En una era donde los influencers de estética tienen mayor influencia social que los profesionales médicos certificados, la conversación sobre la mejora personal ha tomado un giro cada vez más técnico y específico. Este fenómeno, marcado por la aparición de escalas, como la PSL, ha complicado la distinción entre consejos de salud válidos y recomendaciones subjetivas de individuos sin formación formal en medicina.
Un ejemplo claro de esta confusión es el debate sobre la dominancia de la cadena posterior frente a la cadena anterior del cuerpo. Esta idea argumenta que los músculos de la parte posterior merecen más atención que los de la delantera, y que convertirse en “dominante de la cadena posterior” puede aumentar la atracción física. Este tipo de afirmaciones serían rápidamente desechadas en la consulta de un fisioterapeuta. Sin embargo, en las plataformas de redes sociales, esta noción ha encontrado eco y resonancia.
Sin embargo, hay una parte de verdad en esta propuesta, aunque el contexto de las redes sociales a menudo omite la complejidad y la sutileza necesaria para un entendimiento preciso.
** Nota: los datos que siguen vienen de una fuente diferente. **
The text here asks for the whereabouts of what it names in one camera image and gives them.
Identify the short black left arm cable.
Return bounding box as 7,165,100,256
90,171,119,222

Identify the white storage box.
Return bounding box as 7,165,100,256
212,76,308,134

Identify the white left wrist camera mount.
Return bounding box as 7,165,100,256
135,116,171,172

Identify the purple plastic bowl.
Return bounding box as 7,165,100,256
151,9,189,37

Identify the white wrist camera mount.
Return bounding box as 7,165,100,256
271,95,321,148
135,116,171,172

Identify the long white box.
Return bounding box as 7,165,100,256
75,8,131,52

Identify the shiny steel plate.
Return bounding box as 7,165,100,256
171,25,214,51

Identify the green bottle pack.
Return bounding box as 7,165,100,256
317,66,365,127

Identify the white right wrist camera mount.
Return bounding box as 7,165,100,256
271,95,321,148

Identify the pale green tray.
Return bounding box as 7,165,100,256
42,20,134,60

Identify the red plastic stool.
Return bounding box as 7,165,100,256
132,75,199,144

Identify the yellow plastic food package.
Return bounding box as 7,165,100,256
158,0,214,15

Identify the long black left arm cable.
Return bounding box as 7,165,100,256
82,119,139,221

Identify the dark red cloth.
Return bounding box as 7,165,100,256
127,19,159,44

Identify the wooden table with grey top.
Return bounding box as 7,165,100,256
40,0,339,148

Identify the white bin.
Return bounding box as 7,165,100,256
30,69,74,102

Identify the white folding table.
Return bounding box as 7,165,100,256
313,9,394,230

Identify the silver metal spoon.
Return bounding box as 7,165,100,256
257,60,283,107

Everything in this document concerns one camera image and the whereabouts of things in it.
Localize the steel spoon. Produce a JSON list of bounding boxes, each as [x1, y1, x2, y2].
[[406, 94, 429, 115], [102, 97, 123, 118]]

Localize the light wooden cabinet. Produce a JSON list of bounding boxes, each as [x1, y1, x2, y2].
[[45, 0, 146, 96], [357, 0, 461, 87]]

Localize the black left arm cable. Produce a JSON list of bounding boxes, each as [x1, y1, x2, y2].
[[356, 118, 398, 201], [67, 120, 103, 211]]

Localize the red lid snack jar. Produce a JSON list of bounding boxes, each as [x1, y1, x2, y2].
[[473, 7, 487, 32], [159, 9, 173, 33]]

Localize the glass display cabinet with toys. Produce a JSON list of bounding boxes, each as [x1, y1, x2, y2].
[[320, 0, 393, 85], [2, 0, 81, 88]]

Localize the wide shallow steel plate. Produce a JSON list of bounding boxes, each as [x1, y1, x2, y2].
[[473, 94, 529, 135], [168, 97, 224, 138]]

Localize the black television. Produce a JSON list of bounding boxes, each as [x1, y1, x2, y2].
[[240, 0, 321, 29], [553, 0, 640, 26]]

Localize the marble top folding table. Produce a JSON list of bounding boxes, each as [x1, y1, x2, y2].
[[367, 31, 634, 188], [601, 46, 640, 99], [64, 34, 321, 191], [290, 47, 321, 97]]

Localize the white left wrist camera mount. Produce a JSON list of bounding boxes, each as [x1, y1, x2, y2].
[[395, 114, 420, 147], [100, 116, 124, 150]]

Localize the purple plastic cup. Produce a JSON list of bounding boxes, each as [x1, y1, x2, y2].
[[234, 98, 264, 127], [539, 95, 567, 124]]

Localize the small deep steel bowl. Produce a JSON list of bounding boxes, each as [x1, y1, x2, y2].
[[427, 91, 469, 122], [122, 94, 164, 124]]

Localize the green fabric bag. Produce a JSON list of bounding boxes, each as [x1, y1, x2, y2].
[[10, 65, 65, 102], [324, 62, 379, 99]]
A fin de esclarecer esta cuestión, se han consultado expertos calificados.
Primero, es esencial definir lo que significa “cadena posterior” y “cadena anterior”. En términos técnicos, la cadena posterior se refiere al conjunto de músculos que recorren la parte trasera de nuestro cuerpo. Esta incluye los músculos de los gemelos, isquiotibiales, glúteos y ciertos músculos abdominales profundos. Estos músculos trabajan en conjunto para realizar casi todas nuestras actividades cotidianas, como caminar y levantarse de una silla.
Por otro lado, la cadena anterior comprende aquellos músculos en la parte frontal, como los cuádriceps y los pectorales. Ambos grupos musculares son complementarios; la eficiencia del movimiento depende de un equilibrio entre ellos. Cuando uno se debilita, la función general del cuerpo puede verse afectada, aumentando el riesgo de dolor y lesiones.
La pregunta que surge es si es preferible ser dominante en una cadena sobre la otra. Para la mayoría de las personas, la respuesta es un claro “no”. No se busca una dominancia, sino un equilibrio; es crucial activar los músculos correctos en el momento adecuado y lograr que ambas cadenas funcionen en armonía.
En el caso de los atletas élite, la situación puede variar. Estos competidores tienden a desarrollar más un tipo de dominancia en función de las exigencias de su deporte. Por ejemplo, los velocistas suelen tener una mayor activación de sus cadenas posteriores en comparación con los maratonistas, quienes dependen de un equilibrio distinto en su entrenamiento.
A pesar de estas diferencias, incluso los atletas profesionales no buscan una dominancia extrema en un grupo muscular sobre el otro. Su entrenamiento se enfoca en corregir desequilibrios para prevenir lesiones, enfatizando que no hay ventaja en ser dominante en uno de estos grupos musculares. En cualquier actividad, una cadena posterior fuerte es necesaria para propulsar el cuerpo, pero la estabilidad proporcionada por los músculos de la cadena anterior es igualmente vital para un rendimiento eficaz.
Este análisis denota cómo, a pesar de la simplificación que las redes sociales a menudo imponen en la conversación sobre la salud y el acondicionamiento físico, la realidad es mucho más compleja. La clave radica en buscar un equilibrio, asegurando que todos los músculos trabajen en conjunto para mantener un cuerpo saludable y funcional. La información aquí presentada corresponde a contenidos previos a 2026, y no se han actualizado con los avances más recientes hasta el año actual, 1787287173.